Era lunes, un aburrido lunes. Hacía 24 días que mi dueña no me sacaba al exterior; los días pasaban lentos en mi paragüero. Me sentía solo, a pesar de estar con un paraguas viejo y deteriorado que no hacía más que protestar, el pobre estaba medio loco, no lo sacaban desde hacía por lo menos un año.
Me acuerdo del día en que mi dueña me compró; yo estaba expuesto en una vitrina juntamente con Rayo, mi mejor amigo; él era un paraguas bastante sencillo, tenía redondas estampadas en su piel y los diferentes colores que lo componían hacían de él un paraguas alegre.
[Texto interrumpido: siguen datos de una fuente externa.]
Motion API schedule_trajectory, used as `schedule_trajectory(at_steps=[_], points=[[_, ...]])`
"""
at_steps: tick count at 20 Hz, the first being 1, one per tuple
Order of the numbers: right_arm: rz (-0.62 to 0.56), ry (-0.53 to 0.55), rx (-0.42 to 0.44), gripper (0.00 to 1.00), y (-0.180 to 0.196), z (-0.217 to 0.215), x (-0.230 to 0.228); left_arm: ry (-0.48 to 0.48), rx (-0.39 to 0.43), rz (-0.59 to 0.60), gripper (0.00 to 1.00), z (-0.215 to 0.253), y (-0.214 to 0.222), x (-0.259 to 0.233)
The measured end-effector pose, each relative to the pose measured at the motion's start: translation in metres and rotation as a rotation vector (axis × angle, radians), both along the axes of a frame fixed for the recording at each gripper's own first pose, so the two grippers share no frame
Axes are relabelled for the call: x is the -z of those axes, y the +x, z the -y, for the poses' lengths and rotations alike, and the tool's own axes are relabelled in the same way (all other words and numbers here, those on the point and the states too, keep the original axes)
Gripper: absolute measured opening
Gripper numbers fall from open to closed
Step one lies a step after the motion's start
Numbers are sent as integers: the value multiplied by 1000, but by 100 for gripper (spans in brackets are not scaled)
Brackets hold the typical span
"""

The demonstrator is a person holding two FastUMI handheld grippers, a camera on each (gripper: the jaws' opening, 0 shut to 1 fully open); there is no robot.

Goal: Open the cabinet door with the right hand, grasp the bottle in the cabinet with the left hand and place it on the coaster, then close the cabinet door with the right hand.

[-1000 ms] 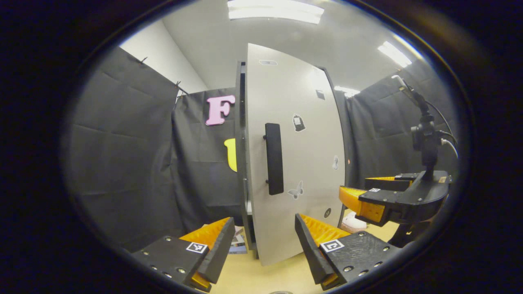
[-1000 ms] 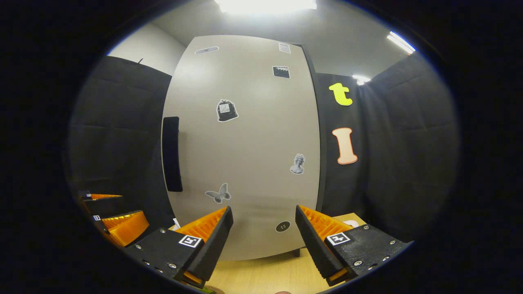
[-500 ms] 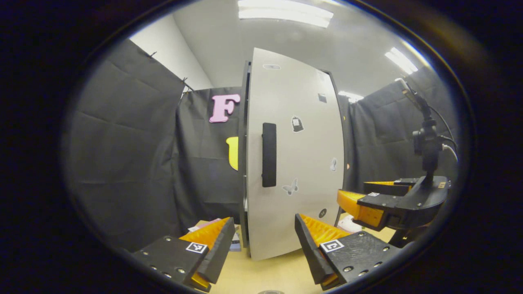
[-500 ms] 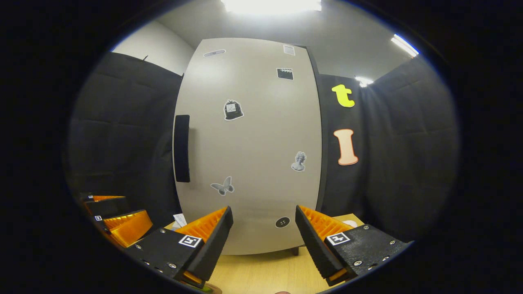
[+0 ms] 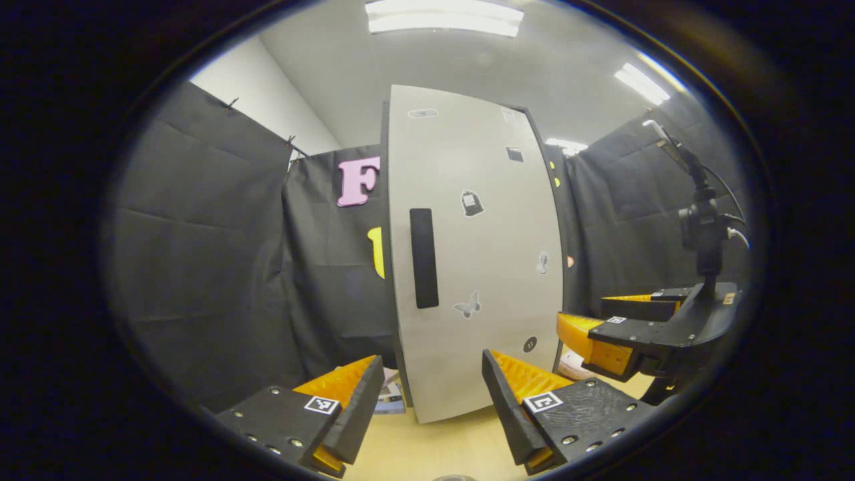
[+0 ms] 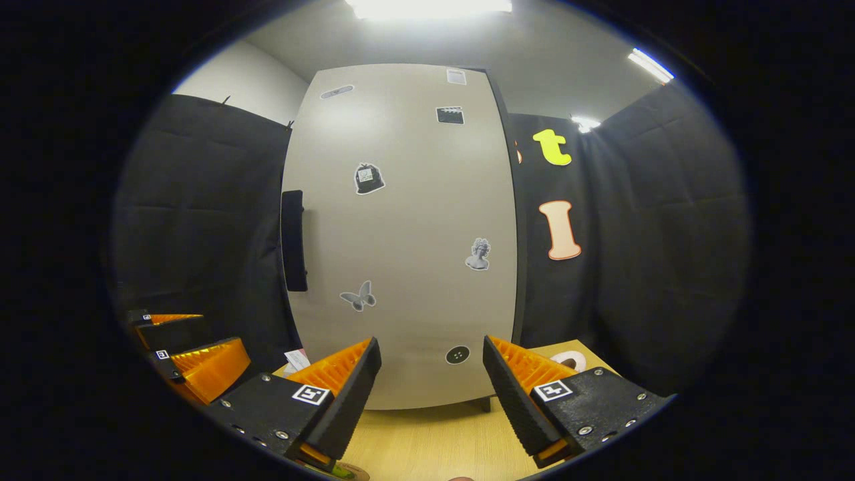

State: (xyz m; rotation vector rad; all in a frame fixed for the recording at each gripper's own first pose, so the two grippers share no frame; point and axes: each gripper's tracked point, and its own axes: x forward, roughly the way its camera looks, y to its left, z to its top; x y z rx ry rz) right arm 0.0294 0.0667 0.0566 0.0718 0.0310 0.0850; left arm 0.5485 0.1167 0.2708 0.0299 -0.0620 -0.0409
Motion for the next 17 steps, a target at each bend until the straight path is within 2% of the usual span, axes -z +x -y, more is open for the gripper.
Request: schedule_trajectory(at_steps=[1,2,6,7,8,11,12,13,14,15,17], points=[[2,4,2,95,2,1,-1,-3,7,9,84,3,1,-2],[0,2,6,95,3,2,-1,-9,12,11,89,5,3,-2],[-3,-22,10,95,4,5,-3,-15,2,-15,89,2,14,6],[1,-25,8,95,4,6,-4,-15,12,-19,89,7,17,7],[4,-22,7,95,4,7,-5,-13,20,-19,84,10,19,6],[0,-29,13,95,4,7,-2,-37,65,-18,84,21,19,7],[7,-46,16,95,4,8,-4,-50,81,-20,89,25,19,8],[21,-66,25,95,4,9,-8,-60,94,-18,84,27,21,8],[41,-75,32,95,4,11,-12,-65,106,-10,84,27,21,7],[54,-73,31,95,4,9,-15,-71,114,-5,89,28,21,6],[65,-69,30,95,3,9,-17,-92,112,19,89,24,21,1]])
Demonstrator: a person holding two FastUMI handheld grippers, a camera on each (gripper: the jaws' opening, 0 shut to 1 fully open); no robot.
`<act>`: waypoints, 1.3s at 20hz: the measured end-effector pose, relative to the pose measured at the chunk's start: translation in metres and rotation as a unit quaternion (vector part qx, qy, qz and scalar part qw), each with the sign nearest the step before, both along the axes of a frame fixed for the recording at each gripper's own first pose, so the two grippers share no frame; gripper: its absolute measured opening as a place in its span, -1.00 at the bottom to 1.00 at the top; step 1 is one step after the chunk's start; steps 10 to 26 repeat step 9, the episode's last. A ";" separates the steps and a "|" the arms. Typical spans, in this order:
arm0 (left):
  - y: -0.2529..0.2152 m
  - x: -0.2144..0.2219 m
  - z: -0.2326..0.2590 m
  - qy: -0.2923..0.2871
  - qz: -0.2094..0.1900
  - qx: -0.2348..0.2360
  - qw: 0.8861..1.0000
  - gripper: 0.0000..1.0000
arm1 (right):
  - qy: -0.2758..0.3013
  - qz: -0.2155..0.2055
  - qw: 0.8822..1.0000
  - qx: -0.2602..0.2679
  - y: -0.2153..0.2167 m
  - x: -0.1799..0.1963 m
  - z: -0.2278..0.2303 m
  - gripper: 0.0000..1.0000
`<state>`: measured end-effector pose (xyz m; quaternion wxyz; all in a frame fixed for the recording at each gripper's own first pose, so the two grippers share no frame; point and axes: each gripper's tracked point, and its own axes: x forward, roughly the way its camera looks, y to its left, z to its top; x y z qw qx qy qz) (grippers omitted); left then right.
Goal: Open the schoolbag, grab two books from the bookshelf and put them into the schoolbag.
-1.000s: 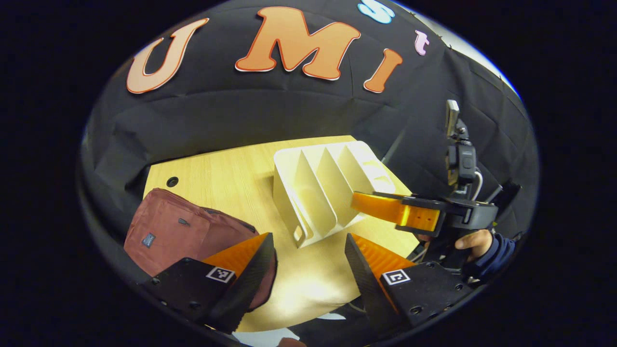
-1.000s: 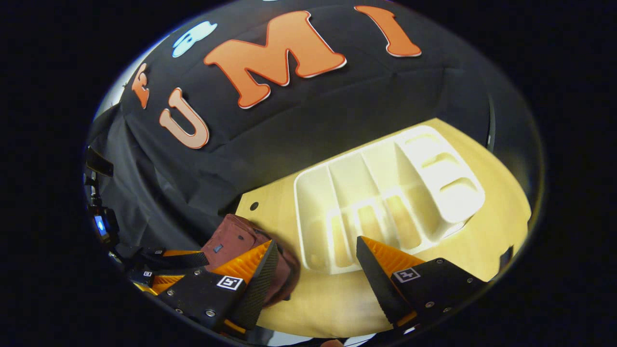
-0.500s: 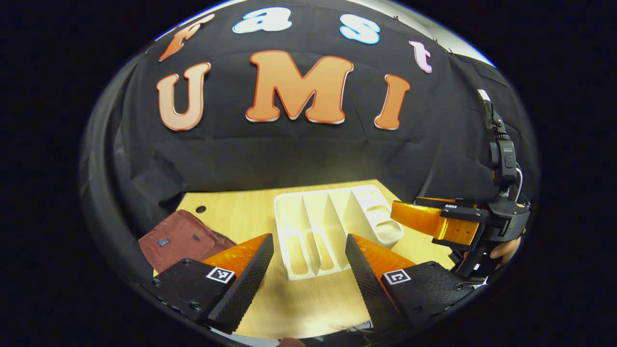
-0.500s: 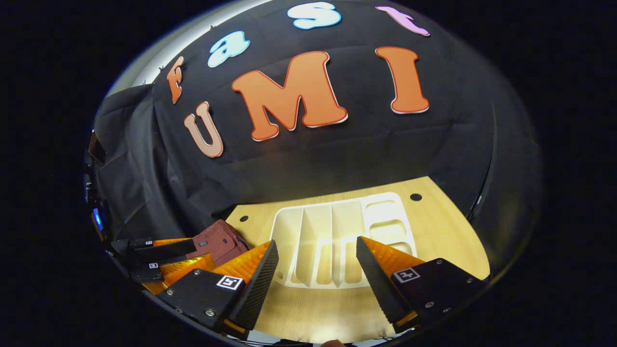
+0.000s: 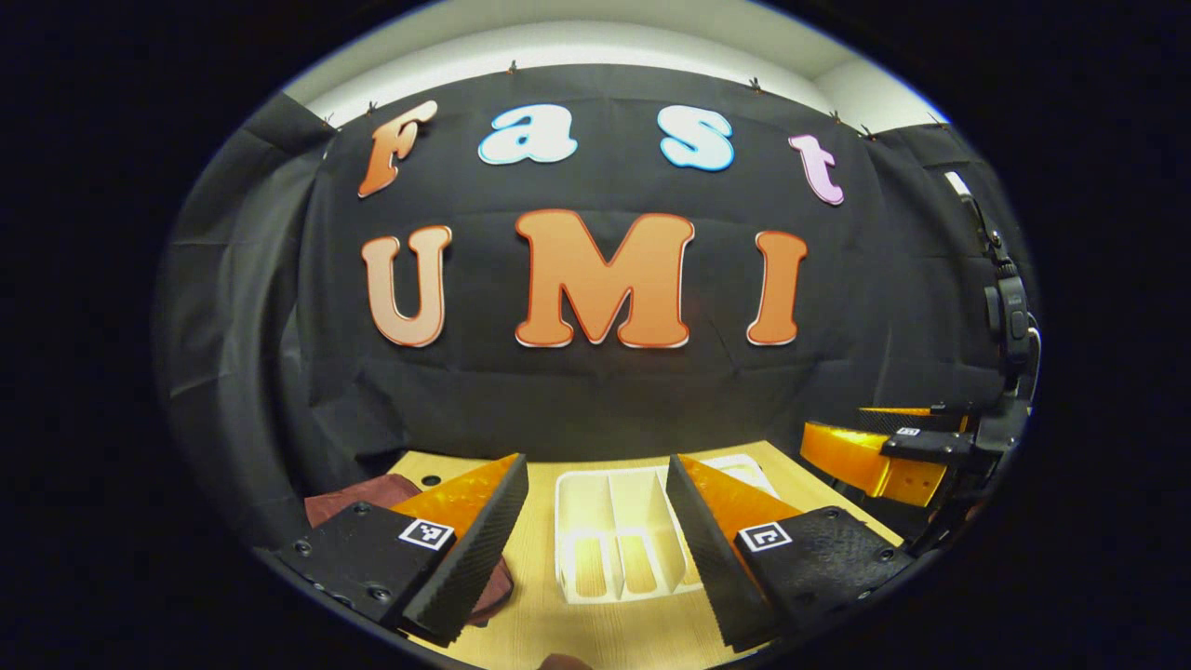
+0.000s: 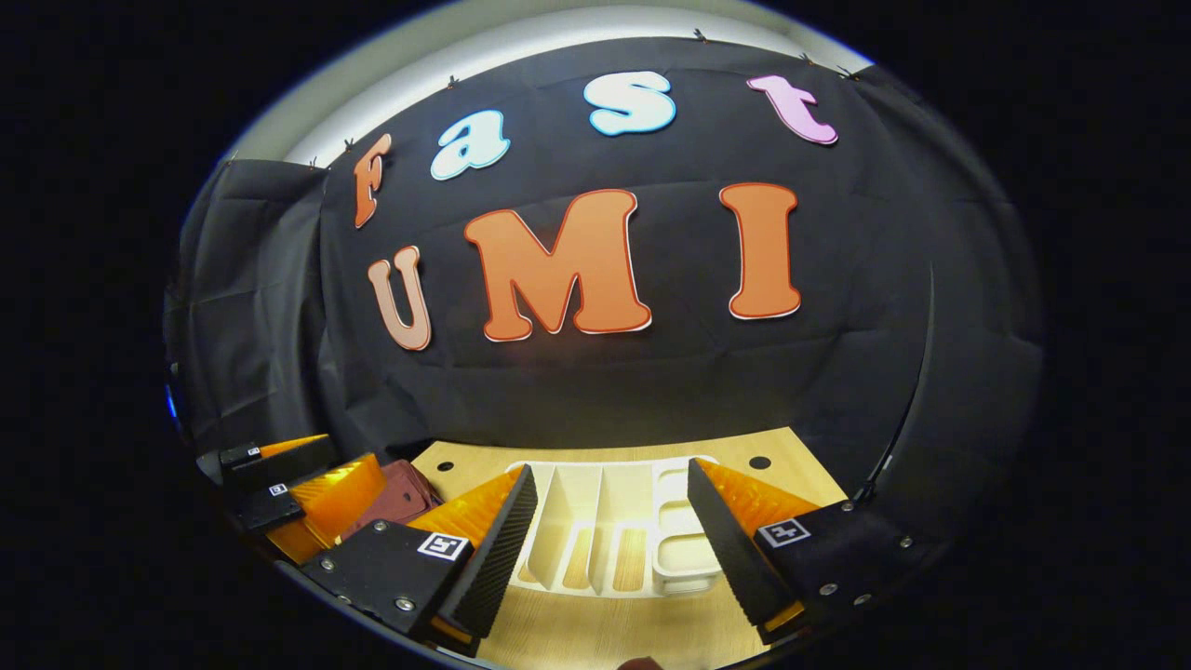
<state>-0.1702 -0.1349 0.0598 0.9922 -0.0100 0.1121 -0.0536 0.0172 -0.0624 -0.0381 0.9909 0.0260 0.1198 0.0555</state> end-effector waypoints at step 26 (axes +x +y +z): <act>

En mi vitrina había otro paraguas, Luz, una paraguas preciosa; su perfecta piel decorada a mano y sus preciosos colores suaves transmitían calidez.
Pero de lo que quiero hablaros es de cómo conocí a mi dueña. Su nombre es Rosalinda y ese día entró en la tienda precipitadamente y empapada a más no poder. La verdad es que encontré estúpido que viniera a comprar un paraguas cuando ya no le serviría de nada. Preguntó educadamente al vendedor dónde estaban los paraguas y éste nos señaló. Rosalinda se acercó y después de echarnos una larga ojeada, me escogió a mí.
Por una vez me sentía útil, aunque por otra parte sentía cómo la nostalgia empezaba a circular por mis varillas. Sería difícil no volver a ver nunca más a Rayo y a Luz. Rosalinda pagó mi precio y salimos al exterior. Cuando la puerta de la tienda se abrió, sentí como el viento helado me envolvía y me invitaba a danzar con él, así que desplegué mis brazos y dejé que las gotas cayeran y se deslizaran suavemente por mi piel impermeable. De vez en cuando venía una ventolera que me hacía perder el equilibrio.
La primera vez que me metieron en el paragüero me sentí muy reconfortado. Pero de eso ya hace tres meses. Entonces, cuando pensaba que ese lunes no podía ir peor y el sueño empezaba a poseer mi cuerpo, la mano de Rosalinda me envolvió dulcemente y me llevó consigo. Abrió la puerta y después de un corto suspiro me abrió, y es así como la felicidad volvió a brotar en mi interior.